Otherwise, the weariness of this diluted tea multiplies with each episode – the peak being the sixth episode from last week, when the heroes get into a strange colorful world, which they thought reigns comedian Jack Black with rapper and actress Lizzo in the role of a regent couple who foolishly believe in great values ​​like love and happiness.

This world of “direct democracy”, where people don’t have to work and androids do everything for them, wants to be a social critique in the guise of a light comedy. But the description of an apparent paradise in which something is rotten and where robotic servants break down suspiciously often has about as much depth as when the pizza delivery drones start dropping food on the residents’ heads in the animated series for preschoolers Paw Patrol.

Despite sketching a world where orders are changing and new territories are being politicized, The Mandalorian feels rather funny in its ambitions. Especially compared to the recent series Andor, whose director Tony Gilroy brought darker notes to the world of Star Wars, otherwise too designed for the whole family.

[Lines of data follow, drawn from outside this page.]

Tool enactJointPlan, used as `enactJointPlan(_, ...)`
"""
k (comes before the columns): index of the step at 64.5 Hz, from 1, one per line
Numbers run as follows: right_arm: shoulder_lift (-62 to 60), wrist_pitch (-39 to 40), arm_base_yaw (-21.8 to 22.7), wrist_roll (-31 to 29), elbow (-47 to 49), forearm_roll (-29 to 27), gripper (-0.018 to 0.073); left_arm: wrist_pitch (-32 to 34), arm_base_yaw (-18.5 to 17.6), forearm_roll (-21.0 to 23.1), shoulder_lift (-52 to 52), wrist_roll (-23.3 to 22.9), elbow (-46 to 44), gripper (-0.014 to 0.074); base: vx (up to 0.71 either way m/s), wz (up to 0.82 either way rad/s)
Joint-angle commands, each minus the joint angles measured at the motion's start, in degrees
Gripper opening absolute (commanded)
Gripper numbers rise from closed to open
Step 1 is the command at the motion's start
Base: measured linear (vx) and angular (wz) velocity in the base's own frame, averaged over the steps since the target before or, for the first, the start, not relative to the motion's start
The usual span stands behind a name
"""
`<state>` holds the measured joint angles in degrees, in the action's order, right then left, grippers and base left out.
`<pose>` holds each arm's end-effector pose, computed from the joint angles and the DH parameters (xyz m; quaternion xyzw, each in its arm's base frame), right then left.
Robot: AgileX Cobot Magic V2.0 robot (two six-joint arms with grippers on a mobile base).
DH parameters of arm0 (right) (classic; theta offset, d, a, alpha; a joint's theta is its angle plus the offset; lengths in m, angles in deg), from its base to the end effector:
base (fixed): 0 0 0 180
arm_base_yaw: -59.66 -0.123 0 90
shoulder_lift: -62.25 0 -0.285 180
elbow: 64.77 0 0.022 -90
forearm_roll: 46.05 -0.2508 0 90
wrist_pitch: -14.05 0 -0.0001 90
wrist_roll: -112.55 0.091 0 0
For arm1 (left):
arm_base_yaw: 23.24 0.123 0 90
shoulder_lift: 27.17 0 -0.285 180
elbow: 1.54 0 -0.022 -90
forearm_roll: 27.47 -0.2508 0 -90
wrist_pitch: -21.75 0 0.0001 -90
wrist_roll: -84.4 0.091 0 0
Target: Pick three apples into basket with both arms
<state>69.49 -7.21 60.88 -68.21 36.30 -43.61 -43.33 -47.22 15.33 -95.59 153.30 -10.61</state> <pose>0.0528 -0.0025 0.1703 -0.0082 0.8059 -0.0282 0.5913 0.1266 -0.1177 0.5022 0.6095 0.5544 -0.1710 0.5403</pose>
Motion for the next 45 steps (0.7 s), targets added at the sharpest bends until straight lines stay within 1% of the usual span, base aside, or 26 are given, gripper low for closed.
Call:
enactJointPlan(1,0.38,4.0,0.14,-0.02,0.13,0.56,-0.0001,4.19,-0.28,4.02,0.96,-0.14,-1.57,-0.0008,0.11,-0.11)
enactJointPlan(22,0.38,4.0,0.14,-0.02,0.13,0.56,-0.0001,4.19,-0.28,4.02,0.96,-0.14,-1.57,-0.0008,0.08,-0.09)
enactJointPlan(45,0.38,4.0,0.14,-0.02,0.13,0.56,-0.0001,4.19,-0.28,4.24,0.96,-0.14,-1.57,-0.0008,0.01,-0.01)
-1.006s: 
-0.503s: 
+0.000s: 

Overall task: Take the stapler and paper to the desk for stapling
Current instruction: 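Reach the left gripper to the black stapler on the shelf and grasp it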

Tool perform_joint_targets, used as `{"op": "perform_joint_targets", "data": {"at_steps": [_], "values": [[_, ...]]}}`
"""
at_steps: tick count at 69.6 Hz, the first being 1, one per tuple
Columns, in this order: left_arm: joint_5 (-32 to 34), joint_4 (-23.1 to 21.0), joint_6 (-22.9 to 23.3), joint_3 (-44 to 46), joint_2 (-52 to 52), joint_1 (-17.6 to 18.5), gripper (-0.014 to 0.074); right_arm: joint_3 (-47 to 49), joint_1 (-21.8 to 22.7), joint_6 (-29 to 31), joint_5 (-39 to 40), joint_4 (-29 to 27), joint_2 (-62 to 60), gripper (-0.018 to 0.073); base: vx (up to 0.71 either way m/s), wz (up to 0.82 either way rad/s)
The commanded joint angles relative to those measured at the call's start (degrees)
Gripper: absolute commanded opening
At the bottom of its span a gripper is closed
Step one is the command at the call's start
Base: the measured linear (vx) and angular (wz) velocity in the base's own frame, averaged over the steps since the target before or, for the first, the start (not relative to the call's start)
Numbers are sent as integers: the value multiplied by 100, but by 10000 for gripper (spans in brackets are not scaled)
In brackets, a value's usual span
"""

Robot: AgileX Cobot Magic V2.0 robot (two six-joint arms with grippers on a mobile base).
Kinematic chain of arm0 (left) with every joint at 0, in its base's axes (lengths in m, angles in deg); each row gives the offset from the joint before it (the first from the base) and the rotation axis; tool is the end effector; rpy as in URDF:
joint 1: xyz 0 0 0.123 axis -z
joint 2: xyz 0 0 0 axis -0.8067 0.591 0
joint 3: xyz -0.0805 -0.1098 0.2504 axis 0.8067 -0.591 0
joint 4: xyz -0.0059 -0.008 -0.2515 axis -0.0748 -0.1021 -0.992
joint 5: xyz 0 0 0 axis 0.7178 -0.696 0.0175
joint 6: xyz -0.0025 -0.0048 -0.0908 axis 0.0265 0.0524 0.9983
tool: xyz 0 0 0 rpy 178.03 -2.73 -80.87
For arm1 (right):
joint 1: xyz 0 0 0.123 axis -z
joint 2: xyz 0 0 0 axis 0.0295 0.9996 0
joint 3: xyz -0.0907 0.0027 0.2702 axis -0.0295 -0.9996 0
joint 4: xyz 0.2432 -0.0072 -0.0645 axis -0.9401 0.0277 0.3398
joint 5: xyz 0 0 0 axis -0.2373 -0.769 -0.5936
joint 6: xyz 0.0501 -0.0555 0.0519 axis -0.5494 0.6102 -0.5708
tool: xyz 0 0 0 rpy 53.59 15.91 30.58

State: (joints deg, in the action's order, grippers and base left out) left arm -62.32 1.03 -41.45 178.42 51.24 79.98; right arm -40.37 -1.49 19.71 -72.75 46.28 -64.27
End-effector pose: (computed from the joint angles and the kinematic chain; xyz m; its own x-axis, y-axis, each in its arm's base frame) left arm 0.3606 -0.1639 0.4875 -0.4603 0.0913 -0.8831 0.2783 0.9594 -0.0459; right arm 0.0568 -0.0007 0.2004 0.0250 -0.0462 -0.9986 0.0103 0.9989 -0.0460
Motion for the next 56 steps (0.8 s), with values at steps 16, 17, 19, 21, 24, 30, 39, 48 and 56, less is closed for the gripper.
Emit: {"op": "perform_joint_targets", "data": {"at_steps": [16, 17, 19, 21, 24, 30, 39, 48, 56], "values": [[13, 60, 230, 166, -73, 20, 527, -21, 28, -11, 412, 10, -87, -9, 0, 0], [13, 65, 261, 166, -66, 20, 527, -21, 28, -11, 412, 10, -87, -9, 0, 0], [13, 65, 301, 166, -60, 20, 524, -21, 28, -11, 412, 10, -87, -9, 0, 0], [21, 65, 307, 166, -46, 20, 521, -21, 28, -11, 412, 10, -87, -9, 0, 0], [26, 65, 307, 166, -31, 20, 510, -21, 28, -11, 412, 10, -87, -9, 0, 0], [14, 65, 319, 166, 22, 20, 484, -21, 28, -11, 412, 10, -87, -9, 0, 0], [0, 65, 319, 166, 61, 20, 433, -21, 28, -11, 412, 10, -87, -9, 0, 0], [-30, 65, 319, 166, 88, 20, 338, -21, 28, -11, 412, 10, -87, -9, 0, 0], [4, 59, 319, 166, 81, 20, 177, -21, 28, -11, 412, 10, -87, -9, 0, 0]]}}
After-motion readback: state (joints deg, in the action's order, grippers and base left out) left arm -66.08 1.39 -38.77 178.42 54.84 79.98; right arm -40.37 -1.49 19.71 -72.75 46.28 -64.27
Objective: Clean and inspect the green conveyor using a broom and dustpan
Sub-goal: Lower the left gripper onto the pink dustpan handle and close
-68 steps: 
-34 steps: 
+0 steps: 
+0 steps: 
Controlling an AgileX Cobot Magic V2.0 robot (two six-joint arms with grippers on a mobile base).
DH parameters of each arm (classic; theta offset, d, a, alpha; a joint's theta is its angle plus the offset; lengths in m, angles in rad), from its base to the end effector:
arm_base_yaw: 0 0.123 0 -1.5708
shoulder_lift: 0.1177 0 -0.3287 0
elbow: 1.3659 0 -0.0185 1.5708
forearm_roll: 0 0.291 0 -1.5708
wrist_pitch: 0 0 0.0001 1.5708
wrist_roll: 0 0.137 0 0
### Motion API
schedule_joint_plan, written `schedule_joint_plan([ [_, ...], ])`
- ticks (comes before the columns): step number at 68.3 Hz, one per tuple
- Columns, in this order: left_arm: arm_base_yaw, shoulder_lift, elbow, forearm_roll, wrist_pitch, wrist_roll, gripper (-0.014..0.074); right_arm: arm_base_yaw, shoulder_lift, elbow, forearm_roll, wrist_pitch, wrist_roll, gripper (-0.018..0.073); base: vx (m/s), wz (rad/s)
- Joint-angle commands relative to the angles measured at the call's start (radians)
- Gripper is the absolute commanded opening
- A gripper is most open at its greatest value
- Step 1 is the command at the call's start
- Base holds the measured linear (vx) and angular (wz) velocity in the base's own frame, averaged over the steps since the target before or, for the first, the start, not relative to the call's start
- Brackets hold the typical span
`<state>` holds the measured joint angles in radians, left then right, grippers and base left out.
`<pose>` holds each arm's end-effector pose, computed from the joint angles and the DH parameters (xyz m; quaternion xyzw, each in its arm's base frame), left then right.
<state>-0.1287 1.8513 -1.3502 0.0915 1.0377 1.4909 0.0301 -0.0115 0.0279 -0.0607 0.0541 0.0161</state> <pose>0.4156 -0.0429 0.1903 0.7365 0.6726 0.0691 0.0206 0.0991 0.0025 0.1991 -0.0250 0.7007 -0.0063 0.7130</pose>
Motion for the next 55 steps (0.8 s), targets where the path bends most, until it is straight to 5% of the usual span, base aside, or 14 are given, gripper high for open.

While Andor relied on dirty, believable environments and really contradictory figures, The Mandalorian – even with the third season’s attempt to get a little darker – still can’t get rid of the naive skeleton. Although in one of the episodes the fate of the entire planet is at stake, it is represented by a single city. As soon as it is about to be evacuated, the local ruler suddenly speaks to a handful of characters somewhere in the clearing. This almost reminds the viewer of the “logic” of domestic Christmas fairy tales produced by Czech Television, which similarly richly depict the kingdom as one castle and three stones somewhere in the mountains.

The little alien Grogu still manages to be a cute, forever not eaten, but also a really capable “toy” that all children will want to have in the room, especially when in the new series he trains his abilities as a Jedi Knight more and more. And Pedro Pascal in the title role can get by with a charismatic voice without having to show his face.

Otherwise, the series does not offer more than carefully designed images from the audience’s favorite world. It would be a perfect analogue of the old, purely conversational endless series to iron out if The Mandalorian didn’t rely so heavily on visuals. It still offers food for the eyes. But you can’t see much more from him.

Serial

The Mandalorian
Creator: Jon Favreau
The series can be seen in the Disney+ video library.